Wednesday, March 16, 2011

A South Asian pensioner has been convicted of trafficking and exploiting an African woman she used as a slave

A London suburb might not be an obvious location for modern day slavery, but there can be little doubt that is what 47-year-old Mwanamisi Mruke suffered at the hands of Saeeda Khan. The 68-year-old hired Mruke in her native Tanzania in 2006 after she was made redundant from the hospital in Dar es Salaam run by Khan and her late husband. Khan arranged a domestic service visa and promised to pay her £21 a month into her Tanzanian bank account and £10 a month pocket money in London. Mruke, desperate to fund her daughter Zakia's college education, agreed. But when she got to London, Khan took her passport away, forced her to sleep on the kitchen floor and gave her two slices of bread a day for food.
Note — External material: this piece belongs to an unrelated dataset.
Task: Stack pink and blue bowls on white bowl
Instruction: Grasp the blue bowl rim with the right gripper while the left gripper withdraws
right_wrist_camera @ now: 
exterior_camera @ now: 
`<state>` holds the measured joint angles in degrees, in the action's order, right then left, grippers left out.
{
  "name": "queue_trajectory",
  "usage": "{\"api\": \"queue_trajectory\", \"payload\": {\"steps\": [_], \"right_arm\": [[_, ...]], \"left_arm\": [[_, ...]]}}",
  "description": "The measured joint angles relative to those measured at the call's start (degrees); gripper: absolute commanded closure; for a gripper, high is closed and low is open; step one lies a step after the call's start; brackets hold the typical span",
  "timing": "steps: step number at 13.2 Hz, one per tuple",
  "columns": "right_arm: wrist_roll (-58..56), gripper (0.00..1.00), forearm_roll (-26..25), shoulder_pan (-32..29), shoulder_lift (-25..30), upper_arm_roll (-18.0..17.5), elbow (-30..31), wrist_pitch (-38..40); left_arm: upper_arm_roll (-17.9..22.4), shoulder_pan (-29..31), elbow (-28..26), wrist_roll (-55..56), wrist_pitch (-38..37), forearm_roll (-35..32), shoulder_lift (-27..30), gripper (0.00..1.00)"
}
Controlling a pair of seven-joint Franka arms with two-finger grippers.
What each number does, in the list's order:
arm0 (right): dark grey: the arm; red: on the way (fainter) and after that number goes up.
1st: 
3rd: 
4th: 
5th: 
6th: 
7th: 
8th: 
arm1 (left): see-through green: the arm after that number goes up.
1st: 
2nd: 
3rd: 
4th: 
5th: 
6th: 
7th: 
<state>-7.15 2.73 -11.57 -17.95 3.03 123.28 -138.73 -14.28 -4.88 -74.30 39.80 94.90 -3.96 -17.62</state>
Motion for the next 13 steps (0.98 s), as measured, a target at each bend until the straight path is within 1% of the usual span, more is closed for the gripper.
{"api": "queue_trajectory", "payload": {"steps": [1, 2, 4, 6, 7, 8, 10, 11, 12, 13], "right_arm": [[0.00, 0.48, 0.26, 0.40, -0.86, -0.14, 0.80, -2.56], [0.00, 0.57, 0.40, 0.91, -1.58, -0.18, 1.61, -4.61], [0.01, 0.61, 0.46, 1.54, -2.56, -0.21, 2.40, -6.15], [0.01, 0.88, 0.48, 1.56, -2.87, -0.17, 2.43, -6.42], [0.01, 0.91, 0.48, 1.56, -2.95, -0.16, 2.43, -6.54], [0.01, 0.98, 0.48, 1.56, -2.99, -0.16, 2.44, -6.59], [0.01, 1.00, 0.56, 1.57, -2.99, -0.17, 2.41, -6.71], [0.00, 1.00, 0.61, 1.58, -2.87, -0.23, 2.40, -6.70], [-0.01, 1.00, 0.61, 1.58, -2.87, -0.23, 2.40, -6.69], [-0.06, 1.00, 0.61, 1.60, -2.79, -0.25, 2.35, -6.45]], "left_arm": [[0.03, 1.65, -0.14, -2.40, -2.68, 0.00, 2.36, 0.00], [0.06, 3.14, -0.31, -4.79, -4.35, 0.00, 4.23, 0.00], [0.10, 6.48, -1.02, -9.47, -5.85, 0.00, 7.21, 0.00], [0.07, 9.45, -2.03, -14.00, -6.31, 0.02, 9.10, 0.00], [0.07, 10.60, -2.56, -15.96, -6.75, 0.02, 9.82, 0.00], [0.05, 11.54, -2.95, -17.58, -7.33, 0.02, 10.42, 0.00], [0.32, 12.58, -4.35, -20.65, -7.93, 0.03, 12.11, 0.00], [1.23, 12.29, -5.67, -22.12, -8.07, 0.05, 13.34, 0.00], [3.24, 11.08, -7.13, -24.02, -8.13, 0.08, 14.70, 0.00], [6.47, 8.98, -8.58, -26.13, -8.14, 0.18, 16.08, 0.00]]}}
Her clothes were kept in a garden shed. Between 6 A.M. and midnight each day, Mruke was expected to be at the beck and call of Khan, who would ring a bell when she or her two grown-up, disabled children wanted something. Sometimes she would even be woken during the night to take Khan's son out for a walk. Mruke did not get a single day off in four years. Trapped in the house in Harrow, north-west London, unable to speak English and terrified by threats Khan made about her relatives in Tanzania, Mruke was cowed into submission. After a while, the pittance she was being paid dried up completely. Khan refused to let her return home after the deaths of her mother and father or for her daughter's wedding in 2009. Eventually, in February 2010, during a visit by Mruke to her local GP, the doctor and an interpreter - Rhoda Mwanga - became concerned about her living conditions and her interaction with Khan. Mwanga contacted a charity, Kalayaan, which looks out for people trafficked into domestic servitude. It in turn rang the police. Ten days later, police officers, accompanied by Mwanga and staff from Kalayaan, visited Khan's home and took Mruke to a place of refuge. Khan was arrested and later charged with trafficking a person for exploitation. Det Insp Kevin Hyland, who headed the investigation, said it was the first time someone had been prosecuted for trafficking a slave for domestic servitude. He said the Metropolitan Police were currently investigating another 15 cases of trafficking for forced labor, and had worked with forces in Surrey, Sussex, Hertfordshire and the West Midlands on similar cases. Hyland said the cases under investigation involved individuals from Saudi Arabia, India, Bangladesh, Tanzania, Uganda and Vietnam.